Без Тибальта дом казался чужим, в спальне поселились тени. Горел огонь в камине, и я, лежа в постели, наблюдала за игрой теней. Часто мне слышался шум в смежной комнате, я вставала и шла смотреть, есть ли кто там. Комнату слабо освещал лишь лунный свет, книги, стол, за которым работал когда-то сэр Эдвард, а вот там стоял саркофаг. Я чувствовала, что сейчас из воздуха материализуется Мустафа или Абсалам. Я возвращалась в спальню, засыпала и мне снилось, что я вхожу в комнату, а саркофаг стоит на прежнем месте и из него поднимается мумия. С нее спадают покрывала, и я вижу двух арабов. Они смотрят на меня темными глазами, указывают пальцем, я отчетливо слышу их голоса:

— Останови его. Мужчина слушает свою возлюбленную. На него падет проклятие царей Египта.

Я кричу и просыпаюсь. Сижу в постели. Камин погас, только угли тлеют. Из окна просачивается лунный свет. Я встаю и открываю дверь в соседнюю комнату, ожидая увидеть саркофаг, таким живым был мой сон. Но комната пуста. Быстро закрываю дверь и возвращаюсь под одеяло.

Когда мы вернемся из Египта, я обязательно все поменяю в доме, решаю я. Темные заросли вырубим, посадим цветущие кусты, красные фуксии, голубые и розовые гиацинты.
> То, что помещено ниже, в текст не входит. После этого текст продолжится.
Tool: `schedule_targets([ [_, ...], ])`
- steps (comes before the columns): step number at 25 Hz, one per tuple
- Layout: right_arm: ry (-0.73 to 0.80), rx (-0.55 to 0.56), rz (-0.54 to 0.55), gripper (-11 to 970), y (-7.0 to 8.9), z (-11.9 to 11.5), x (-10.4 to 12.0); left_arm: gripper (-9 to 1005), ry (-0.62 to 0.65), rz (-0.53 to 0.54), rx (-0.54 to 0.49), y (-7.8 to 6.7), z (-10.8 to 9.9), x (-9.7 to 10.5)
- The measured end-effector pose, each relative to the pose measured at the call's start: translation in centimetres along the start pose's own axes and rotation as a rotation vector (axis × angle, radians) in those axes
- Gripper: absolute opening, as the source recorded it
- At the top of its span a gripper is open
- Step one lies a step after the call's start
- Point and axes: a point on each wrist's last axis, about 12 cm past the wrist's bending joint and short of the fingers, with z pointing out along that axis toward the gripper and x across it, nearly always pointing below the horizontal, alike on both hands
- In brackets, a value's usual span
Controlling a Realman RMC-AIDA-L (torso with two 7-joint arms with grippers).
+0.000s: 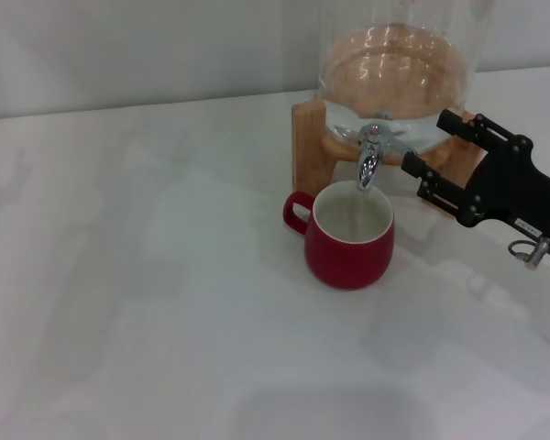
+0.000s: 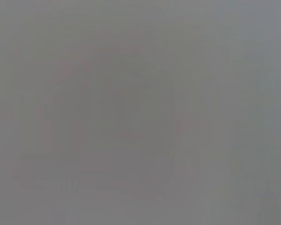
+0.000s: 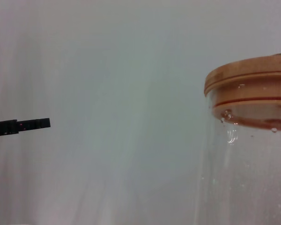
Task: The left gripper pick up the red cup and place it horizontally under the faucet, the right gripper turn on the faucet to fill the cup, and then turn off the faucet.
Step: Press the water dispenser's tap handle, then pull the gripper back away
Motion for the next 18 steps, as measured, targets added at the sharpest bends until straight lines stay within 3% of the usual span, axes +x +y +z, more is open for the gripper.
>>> schedule_targets([
  [18,0.006,0.021,-0.013,674,-0.28,-0.3,0.05,838,-0.006,-0.001,0.007,-0.18,0.33,-0.1],
])
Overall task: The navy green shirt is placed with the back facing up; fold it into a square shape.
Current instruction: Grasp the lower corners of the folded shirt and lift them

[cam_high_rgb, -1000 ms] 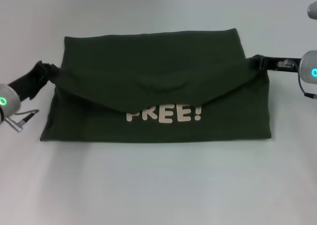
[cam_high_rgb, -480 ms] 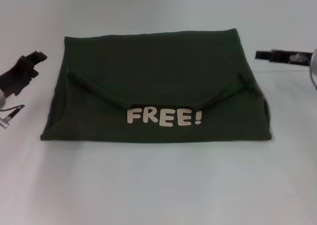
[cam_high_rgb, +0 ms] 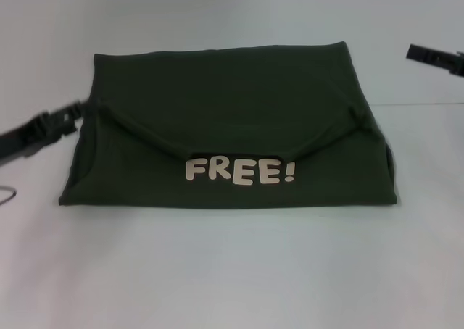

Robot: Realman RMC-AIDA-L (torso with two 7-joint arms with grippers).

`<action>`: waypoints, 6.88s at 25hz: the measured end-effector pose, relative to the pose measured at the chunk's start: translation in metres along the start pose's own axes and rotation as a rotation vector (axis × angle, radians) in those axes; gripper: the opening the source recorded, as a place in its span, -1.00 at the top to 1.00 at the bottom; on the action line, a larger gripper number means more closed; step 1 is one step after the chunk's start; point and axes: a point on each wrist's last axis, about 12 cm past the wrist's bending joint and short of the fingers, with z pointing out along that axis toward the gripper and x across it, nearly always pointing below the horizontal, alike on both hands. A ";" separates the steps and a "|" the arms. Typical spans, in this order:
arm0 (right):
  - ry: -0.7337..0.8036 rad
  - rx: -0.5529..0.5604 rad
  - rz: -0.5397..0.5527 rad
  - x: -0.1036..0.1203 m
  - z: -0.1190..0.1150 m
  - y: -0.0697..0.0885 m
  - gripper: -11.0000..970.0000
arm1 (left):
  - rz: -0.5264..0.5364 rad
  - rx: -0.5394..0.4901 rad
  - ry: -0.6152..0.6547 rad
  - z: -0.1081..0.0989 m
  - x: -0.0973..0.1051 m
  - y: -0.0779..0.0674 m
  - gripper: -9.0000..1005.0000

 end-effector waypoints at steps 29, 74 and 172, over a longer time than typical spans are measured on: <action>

Заменим темноту яркостью красок.

В таком настроении я заснула.

Да, без Тибальта все иначе, а может просто я позволяю себе думать о неприятном, что находится в моем подсознании, и нет Тибальта, чтобы развеять мои сомнения.

Мрачный дом, намеки относительно Табиты, бесшумные египтяне, неотрывно сопровождающие меня взглядом и бессловесно говорящие мне одно и то же: останови эту экспедицию, либо встретишься с проклятием и будут еще мертвецы.

О, Тибальт, возвращайся скорее, и все будет хорошо.

* * *

Каждое утро я с надеждой выходила к завтраку, ожидая увидеть письмо от Тибальта с сообщением, что он на пути домой. Никаких писем.

Я спустилась к столу. Табита держала в руках письмо.